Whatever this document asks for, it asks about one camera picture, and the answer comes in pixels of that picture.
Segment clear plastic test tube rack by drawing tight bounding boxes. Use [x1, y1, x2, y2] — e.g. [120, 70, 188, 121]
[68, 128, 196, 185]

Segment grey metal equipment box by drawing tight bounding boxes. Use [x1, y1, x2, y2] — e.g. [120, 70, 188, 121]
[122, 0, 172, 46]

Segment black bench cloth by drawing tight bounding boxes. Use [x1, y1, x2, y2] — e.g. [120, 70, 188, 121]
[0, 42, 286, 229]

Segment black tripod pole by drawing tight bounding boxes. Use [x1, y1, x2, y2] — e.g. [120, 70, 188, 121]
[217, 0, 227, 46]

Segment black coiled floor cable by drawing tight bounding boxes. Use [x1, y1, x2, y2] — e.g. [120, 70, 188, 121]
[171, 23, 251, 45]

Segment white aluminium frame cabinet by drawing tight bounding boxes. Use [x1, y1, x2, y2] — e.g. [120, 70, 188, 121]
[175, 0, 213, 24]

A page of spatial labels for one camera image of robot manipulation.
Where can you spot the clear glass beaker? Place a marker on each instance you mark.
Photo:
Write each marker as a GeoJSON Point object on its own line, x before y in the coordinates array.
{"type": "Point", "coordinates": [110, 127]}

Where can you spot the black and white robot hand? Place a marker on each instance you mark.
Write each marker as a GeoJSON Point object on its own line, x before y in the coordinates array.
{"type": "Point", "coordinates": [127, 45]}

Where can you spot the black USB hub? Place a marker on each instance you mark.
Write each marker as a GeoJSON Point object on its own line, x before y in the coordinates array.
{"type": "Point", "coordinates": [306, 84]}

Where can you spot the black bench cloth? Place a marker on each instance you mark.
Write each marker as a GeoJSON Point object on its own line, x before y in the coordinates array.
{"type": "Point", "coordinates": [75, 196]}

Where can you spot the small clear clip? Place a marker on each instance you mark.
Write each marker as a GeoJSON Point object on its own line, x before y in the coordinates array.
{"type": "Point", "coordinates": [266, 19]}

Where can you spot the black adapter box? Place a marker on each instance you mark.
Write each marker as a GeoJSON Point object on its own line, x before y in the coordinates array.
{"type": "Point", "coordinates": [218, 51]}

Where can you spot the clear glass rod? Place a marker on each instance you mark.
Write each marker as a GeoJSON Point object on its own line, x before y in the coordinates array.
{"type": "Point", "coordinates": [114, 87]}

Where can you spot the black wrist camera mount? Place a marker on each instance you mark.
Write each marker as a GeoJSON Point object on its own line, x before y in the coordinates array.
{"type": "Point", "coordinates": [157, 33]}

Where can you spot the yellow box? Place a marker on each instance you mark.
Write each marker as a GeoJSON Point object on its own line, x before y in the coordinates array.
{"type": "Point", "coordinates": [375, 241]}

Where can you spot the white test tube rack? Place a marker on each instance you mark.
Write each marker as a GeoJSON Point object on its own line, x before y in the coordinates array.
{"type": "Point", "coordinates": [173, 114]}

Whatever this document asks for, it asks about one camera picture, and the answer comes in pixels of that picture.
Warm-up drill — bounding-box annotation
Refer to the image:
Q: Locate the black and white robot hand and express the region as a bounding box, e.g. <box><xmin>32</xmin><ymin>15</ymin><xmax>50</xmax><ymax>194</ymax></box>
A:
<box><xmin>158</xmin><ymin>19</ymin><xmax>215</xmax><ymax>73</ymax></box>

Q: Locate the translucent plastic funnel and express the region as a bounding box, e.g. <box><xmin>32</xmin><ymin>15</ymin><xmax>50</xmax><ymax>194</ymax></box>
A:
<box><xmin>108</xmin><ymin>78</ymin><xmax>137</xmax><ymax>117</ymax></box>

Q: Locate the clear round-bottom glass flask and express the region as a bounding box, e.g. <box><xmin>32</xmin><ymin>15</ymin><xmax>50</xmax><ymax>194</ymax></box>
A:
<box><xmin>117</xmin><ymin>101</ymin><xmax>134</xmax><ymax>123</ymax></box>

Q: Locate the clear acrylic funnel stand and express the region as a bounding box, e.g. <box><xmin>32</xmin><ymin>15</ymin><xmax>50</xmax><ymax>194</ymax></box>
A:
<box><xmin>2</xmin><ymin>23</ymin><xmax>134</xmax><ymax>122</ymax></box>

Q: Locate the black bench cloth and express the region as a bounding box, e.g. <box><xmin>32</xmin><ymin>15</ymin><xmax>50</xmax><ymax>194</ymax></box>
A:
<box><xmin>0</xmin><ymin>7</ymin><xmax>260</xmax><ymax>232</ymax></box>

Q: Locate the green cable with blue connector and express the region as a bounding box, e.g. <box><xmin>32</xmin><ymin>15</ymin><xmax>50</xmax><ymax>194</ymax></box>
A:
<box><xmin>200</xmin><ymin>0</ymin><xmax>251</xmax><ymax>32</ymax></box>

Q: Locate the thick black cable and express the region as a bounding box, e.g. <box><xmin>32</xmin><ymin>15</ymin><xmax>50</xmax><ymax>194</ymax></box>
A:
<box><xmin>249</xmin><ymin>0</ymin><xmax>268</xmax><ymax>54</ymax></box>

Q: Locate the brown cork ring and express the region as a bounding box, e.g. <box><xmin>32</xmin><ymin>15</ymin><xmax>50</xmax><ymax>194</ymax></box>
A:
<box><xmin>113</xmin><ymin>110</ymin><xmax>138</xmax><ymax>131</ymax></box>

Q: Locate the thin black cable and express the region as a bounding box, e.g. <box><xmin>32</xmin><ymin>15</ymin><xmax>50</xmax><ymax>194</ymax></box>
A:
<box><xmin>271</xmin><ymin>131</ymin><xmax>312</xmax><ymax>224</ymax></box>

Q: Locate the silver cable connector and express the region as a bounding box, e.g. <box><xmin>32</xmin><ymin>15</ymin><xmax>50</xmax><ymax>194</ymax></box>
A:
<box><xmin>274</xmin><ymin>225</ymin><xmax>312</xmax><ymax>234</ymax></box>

_EXERCISE OBJECTIVE_
May I have all of the records repeated exactly?

_ANSWER SECTION_
Whatever this document asks for, it asks about one camera picture, and the answer comes in pixels of that picture.
Segment clear plastic test tube rack by drawing tight bounding boxes. Use [x1, y1, x2, y2] — e.g. [120, 70, 188, 121]
[68, 128, 196, 185]

Segment grey metal equipment box by drawing tight bounding boxes. Use [x1, y1, x2, y2] — e.g. [120, 70, 188, 121]
[122, 0, 172, 46]

Segment black bench cloth by drawing tight bounding boxes. Use [x1, y1, x2, y2] — e.g. [120, 70, 188, 121]
[0, 42, 286, 229]

Segment black tripod pole by drawing tight bounding boxes. Use [x1, y1, x2, y2] — e.g. [120, 70, 188, 121]
[217, 0, 227, 46]

Segment black coiled floor cable by drawing tight bounding boxes. Use [x1, y1, x2, y2] — e.g. [120, 70, 188, 121]
[171, 23, 251, 45]

Segment white aluminium frame cabinet by drawing tight bounding boxes. Use [x1, y1, x2, y2] — e.g. [120, 70, 188, 121]
[175, 0, 213, 24]

A page of spatial labels for one camera image of robot manipulation.
Where can you spot the clear glass beaker? Place a marker on each instance you mark.
Photo:
Write each marker as a GeoJSON Point object on its own line, x before y in the coordinates array.
{"type": "Point", "coordinates": [110, 127]}

Where can you spot the black and white robot hand? Place a marker on each instance you mark.
Write each marker as a GeoJSON Point object on its own line, x before y in the coordinates array.
{"type": "Point", "coordinates": [127, 45]}

Where can you spot the black USB hub? Place a marker on each instance you mark.
Write each marker as a GeoJSON Point object on its own line, x before y in the coordinates array.
{"type": "Point", "coordinates": [306, 84]}

Where can you spot the black bench cloth? Place a marker on each instance you mark.
Write each marker as a GeoJSON Point object on its own line, x before y in the coordinates array.
{"type": "Point", "coordinates": [75, 196]}

Where can you spot the small clear clip? Place a marker on each instance you mark.
Write each marker as a GeoJSON Point object on its own line, x before y in the coordinates array.
{"type": "Point", "coordinates": [266, 19]}

Where can you spot the black adapter box? Place a marker on each instance you mark.
Write each marker as a GeoJSON Point object on its own line, x before y in the coordinates array.
{"type": "Point", "coordinates": [218, 51]}

Where can you spot the clear glass rod? Place a marker on each instance you mark.
Write each marker as a GeoJSON Point object on its own line, x before y in the coordinates array.
{"type": "Point", "coordinates": [114, 87]}

Where can you spot the black wrist camera mount? Place a marker on each instance you mark.
Write each marker as a GeoJSON Point object on its own line, x before y in the coordinates array.
{"type": "Point", "coordinates": [157, 33]}

Where can you spot the yellow box? Place a marker on each instance you mark.
Write each marker as a GeoJSON Point object on its own line, x before y in the coordinates array.
{"type": "Point", "coordinates": [375, 241]}

Where can you spot the white test tube rack? Place a marker on each instance you mark.
Write each marker as a GeoJSON Point object on its own line, x before y in the coordinates array.
{"type": "Point", "coordinates": [173, 114]}

Whatever this document asks for, it asks about one camera picture, and the answer comes in pixels of that picture.
Warm-up drill — bounding-box annotation
Refer to the image:
Q: Locate the black and white robot hand and express the region as a bounding box, e.g. <box><xmin>32</xmin><ymin>15</ymin><xmax>50</xmax><ymax>194</ymax></box>
A:
<box><xmin>158</xmin><ymin>19</ymin><xmax>215</xmax><ymax>73</ymax></box>

Q: Locate the translucent plastic funnel and express the region as a bounding box, e.g. <box><xmin>32</xmin><ymin>15</ymin><xmax>50</xmax><ymax>194</ymax></box>
A:
<box><xmin>108</xmin><ymin>78</ymin><xmax>137</xmax><ymax>117</ymax></box>

Q: Locate the clear round-bottom glass flask and express the region as a bounding box, e.g. <box><xmin>32</xmin><ymin>15</ymin><xmax>50</xmax><ymax>194</ymax></box>
A:
<box><xmin>117</xmin><ymin>101</ymin><xmax>134</xmax><ymax>123</ymax></box>

Q: Locate the clear acrylic funnel stand and express the region as a bounding box, e.g. <box><xmin>32</xmin><ymin>15</ymin><xmax>50</xmax><ymax>194</ymax></box>
A:
<box><xmin>2</xmin><ymin>23</ymin><xmax>134</xmax><ymax>122</ymax></box>

Q: Locate the black bench cloth and express the region as a bounding box, e.g. <box><xmin>32</xmin><ymin>15</ymin><xmax>50</xmax><ymax>194</ymax></box>
A:
<box><xmin>0</xmin><ymin>7</ymin><xmax>260</xmax><ymax>232</ymax></box>

Q: Locate the green cable with blue connector and express the region as a bounding box, e.g. <box><xmin>32</xmin><ymin>15</ymin><xmax>50</xmax><ymax>194</ymax></box>
A:
<box><xmin>200</xmin><ymin>0</ymin><xmax>251</xmax><ymax>32</ymax></box>

Q: Locate the thick black cable and express the region as a bounding box, e.g. <box><xmin>32</xmin><ymin>15</ymin><xmax>50</xmax><ymax>194</ymax></box>
A:
<box><xmin>249</xmin><ymin>0</ymin><xmax>268</xmax><ymax>54</ymax></box>

Q: Locate the brown cork ring and express the region as a bounding box, e.g. <box><xmin>32</xmin><ymin>15</ymin><xmax>50</xmax><ymax>194</ymax></box>
A:
<box><xmin>113</xmin><ymin>110</ymin><xmax>138</xmax><ymax>131</ymax></box>

Q: Locate the thin black cable and express the region as a bounding box, e.g. <box><xmin>32</xmin><ymin>15</ymin><xmax>50</xmax><ymax>194</ymax></box>
A:
<box><xmin>271</xmin><ymin>131</ymin><xmax>312</xmax><ymax>224</ymax></box>

Q: Locate the silver cable connector and express the region as a bounding box, e.g. <box><xmin>32</xmin><ymin>15</ymin><xmax>50</xmax><ymax>194</ymax></box>
A:
<box><xmin>274</xmin><ymin>225</ymin><xmax>312</xmax><ymax>234</ymax></box>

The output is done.